*YOUR ASSIGNMENT*.
Would you retype the line that contains "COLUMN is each" and all lines following it to the end of the entries below, exactly and without pictures?
*** Opening of INPUT ***
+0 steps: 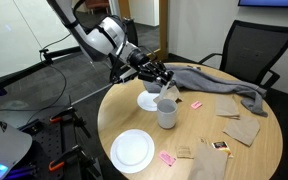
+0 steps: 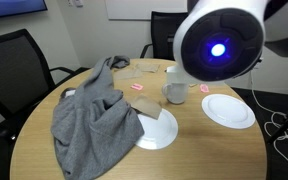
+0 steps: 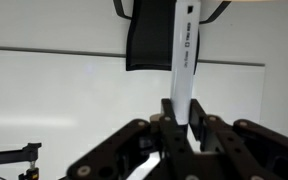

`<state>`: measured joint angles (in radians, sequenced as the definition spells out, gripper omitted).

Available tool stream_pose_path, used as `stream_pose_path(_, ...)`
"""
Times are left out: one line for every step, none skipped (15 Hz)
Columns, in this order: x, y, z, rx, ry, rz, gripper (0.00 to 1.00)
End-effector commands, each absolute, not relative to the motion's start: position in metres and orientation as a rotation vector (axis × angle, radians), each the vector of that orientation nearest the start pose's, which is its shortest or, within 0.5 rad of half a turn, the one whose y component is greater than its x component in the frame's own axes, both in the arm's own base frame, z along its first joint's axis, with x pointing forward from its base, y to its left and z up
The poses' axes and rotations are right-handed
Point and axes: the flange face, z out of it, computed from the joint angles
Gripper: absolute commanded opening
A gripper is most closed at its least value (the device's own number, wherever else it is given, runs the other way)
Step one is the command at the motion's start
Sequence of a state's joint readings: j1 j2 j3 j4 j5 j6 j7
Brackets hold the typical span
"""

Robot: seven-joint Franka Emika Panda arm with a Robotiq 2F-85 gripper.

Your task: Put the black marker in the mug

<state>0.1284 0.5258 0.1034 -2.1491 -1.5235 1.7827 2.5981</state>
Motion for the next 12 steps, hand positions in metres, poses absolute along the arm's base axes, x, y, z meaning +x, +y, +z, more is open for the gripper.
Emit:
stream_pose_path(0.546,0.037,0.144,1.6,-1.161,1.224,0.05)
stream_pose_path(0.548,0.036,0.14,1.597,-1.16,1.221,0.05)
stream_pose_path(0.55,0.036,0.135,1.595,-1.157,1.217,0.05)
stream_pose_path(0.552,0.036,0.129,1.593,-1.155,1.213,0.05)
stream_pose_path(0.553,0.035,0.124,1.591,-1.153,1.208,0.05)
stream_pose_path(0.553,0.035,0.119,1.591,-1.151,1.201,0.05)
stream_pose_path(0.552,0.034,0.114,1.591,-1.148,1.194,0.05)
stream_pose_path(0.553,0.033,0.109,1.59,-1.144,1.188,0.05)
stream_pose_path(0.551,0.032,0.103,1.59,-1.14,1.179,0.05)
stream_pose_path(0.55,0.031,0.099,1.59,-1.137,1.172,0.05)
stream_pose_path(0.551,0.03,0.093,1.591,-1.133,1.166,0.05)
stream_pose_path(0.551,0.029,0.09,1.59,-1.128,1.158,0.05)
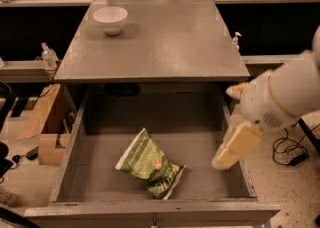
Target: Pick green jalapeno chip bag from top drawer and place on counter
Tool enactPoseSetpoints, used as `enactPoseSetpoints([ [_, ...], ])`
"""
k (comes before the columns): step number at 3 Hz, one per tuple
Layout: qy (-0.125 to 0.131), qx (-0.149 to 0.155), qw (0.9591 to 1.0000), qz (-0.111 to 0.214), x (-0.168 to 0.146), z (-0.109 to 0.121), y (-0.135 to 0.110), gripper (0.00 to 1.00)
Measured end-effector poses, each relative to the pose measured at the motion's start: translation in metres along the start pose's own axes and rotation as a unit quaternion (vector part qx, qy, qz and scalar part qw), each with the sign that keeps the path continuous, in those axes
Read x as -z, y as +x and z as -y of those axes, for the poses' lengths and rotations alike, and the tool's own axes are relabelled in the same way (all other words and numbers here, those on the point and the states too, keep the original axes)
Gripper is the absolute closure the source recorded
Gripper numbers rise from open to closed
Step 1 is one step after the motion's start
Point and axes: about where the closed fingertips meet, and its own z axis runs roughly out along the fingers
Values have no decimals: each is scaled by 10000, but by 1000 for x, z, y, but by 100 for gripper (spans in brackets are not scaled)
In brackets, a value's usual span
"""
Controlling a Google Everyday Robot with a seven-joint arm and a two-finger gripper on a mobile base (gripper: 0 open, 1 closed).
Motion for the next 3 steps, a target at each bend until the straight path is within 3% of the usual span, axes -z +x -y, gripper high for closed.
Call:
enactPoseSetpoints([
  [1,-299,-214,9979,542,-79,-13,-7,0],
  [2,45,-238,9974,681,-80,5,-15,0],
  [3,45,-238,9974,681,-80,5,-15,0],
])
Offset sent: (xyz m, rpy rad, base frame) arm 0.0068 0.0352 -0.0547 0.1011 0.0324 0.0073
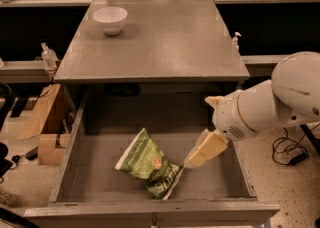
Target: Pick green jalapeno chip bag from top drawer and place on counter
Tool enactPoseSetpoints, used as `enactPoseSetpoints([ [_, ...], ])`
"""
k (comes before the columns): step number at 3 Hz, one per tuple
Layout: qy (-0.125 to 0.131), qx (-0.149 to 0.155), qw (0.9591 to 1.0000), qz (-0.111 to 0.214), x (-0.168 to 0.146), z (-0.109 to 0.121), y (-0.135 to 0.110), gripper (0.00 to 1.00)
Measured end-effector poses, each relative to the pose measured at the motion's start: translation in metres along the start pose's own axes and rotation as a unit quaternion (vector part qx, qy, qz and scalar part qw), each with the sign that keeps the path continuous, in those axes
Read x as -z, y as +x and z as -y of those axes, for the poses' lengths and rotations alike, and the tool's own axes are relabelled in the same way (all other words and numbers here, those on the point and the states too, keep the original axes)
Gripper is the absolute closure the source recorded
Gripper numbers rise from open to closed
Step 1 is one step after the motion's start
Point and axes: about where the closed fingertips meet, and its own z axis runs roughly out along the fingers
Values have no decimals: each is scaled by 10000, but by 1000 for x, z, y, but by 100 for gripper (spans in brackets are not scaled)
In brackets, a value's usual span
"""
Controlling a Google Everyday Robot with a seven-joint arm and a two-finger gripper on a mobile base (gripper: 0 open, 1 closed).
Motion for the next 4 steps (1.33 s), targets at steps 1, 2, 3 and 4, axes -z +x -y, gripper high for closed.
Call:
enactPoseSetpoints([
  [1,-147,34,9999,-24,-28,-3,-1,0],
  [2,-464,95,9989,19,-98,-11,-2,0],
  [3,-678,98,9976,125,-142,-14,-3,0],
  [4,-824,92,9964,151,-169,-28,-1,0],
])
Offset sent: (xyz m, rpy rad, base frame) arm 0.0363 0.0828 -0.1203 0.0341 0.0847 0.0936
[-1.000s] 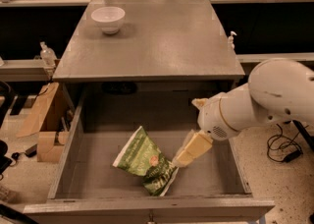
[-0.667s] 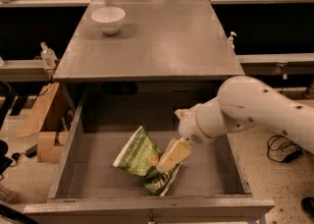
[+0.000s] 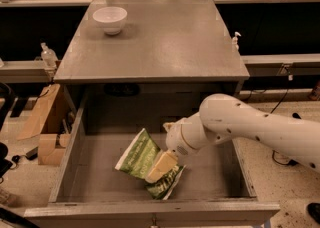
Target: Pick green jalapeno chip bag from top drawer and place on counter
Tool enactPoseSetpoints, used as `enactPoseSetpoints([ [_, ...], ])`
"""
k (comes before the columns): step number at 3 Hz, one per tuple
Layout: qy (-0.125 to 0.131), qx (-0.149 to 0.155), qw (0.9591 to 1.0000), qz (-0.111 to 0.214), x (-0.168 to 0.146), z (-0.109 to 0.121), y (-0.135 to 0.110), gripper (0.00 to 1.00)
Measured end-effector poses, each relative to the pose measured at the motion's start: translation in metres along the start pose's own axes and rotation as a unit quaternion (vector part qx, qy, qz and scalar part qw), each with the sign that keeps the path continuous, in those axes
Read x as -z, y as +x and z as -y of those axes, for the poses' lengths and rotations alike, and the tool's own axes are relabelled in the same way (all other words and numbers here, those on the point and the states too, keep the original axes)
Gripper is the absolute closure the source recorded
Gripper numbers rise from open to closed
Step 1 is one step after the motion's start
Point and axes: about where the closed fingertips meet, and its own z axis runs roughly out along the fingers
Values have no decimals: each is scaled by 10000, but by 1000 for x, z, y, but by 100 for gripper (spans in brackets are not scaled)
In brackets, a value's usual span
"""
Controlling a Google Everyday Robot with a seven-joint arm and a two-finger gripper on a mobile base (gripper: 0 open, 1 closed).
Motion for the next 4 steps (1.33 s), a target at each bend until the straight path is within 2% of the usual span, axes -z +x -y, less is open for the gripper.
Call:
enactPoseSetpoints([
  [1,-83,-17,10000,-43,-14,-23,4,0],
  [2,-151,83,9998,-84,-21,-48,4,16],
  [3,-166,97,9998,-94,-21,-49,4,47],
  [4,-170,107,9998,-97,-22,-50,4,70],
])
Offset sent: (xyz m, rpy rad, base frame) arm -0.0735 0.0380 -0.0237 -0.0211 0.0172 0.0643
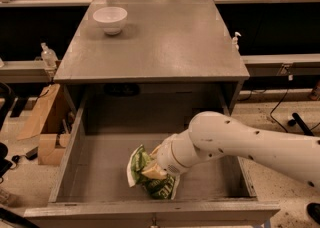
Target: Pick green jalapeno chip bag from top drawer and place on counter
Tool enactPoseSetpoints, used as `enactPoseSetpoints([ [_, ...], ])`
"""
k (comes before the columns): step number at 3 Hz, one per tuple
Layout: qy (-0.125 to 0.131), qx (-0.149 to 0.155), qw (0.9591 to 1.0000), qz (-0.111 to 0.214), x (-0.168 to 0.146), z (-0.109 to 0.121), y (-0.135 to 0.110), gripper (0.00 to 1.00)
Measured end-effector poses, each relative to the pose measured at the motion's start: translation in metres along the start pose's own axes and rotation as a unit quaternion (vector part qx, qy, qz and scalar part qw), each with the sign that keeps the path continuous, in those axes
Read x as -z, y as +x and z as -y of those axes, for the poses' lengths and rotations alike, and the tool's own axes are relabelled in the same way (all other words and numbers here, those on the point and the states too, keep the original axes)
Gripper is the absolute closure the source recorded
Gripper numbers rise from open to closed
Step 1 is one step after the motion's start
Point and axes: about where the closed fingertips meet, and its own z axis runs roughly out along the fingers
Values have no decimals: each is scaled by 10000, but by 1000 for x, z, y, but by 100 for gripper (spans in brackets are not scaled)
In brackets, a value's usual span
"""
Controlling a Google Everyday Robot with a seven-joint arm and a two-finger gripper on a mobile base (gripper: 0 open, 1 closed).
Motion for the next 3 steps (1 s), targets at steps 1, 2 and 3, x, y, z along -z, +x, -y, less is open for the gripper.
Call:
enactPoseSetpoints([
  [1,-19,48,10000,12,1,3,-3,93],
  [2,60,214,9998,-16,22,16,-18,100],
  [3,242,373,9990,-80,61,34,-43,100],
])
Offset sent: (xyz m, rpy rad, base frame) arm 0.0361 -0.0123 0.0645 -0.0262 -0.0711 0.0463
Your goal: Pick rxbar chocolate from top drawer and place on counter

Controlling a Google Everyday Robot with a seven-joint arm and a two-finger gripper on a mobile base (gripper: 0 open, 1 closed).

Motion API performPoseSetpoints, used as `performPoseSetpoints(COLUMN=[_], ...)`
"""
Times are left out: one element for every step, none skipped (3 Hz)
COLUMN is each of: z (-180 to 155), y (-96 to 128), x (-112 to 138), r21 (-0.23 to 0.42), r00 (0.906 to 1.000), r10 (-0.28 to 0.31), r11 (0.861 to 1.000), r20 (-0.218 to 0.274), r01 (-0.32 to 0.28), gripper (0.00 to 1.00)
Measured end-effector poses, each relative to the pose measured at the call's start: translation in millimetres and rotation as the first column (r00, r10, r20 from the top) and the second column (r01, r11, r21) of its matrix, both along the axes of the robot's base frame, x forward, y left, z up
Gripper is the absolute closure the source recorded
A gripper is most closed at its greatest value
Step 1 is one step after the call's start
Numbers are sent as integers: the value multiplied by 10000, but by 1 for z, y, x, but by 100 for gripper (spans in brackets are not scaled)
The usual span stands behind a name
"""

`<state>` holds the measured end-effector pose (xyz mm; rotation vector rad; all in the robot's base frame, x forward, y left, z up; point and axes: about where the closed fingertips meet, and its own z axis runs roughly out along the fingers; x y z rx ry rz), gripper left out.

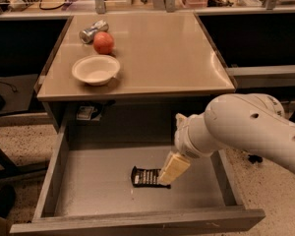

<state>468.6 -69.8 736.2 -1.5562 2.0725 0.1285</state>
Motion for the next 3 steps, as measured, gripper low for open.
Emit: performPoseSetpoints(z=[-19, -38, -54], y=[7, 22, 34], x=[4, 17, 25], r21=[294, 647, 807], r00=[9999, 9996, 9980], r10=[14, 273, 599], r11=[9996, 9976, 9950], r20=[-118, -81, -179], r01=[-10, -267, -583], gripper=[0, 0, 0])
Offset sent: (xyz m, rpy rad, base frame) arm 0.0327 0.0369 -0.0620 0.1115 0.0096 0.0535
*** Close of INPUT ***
*COMPLETED TASK*.
COLUMN is each of: z (-180 to 155), y (-96 to 128), x (-112 to 138), r21 (-0.23 to 0.42), r00 (0.906 to 1.000), r10 (-0.28 to 0.31), r11 (0.861 to 1.000), r20 (-0.218 to 0.274), r01 (-0.32 to 0.28), gripper (0.00 to 1.00)
Measured end-effector poses, each relative to the pose measured at the call's start: translation in millimetres and rotation as the first column (r00, r10, r20 from the top) and the second column (r01, r11, r21) of its matrix, both along the axes of the robot's base frame, x forward, y left, z up
Gripper is the absolute closure the source recorded
A gripper is most closed at its greatest value
Step 1 is one step after the call's start
Numbers are sent as integers: the value multiplied by 10000, but by 1 for z, y, x, but by 100 for gripper (spans in brackets are not scaled)
The usual span stands behind a name
"""

`<state>` holds the measured end-effector pose (xyz mm; rotation vector rad; all in the robot's base frame, x forward, y left, z up; point and axes: about where the closed fingertips meet, and its own z axis runs roughly out along the fingers; x y z rx ry rz), gripper left out.


<state>468.6 -69.8 736.2 -1.5562 2.0725 0.1285</state>
Motion for the next 3 steps, as measured, gripper low for open.
Emit: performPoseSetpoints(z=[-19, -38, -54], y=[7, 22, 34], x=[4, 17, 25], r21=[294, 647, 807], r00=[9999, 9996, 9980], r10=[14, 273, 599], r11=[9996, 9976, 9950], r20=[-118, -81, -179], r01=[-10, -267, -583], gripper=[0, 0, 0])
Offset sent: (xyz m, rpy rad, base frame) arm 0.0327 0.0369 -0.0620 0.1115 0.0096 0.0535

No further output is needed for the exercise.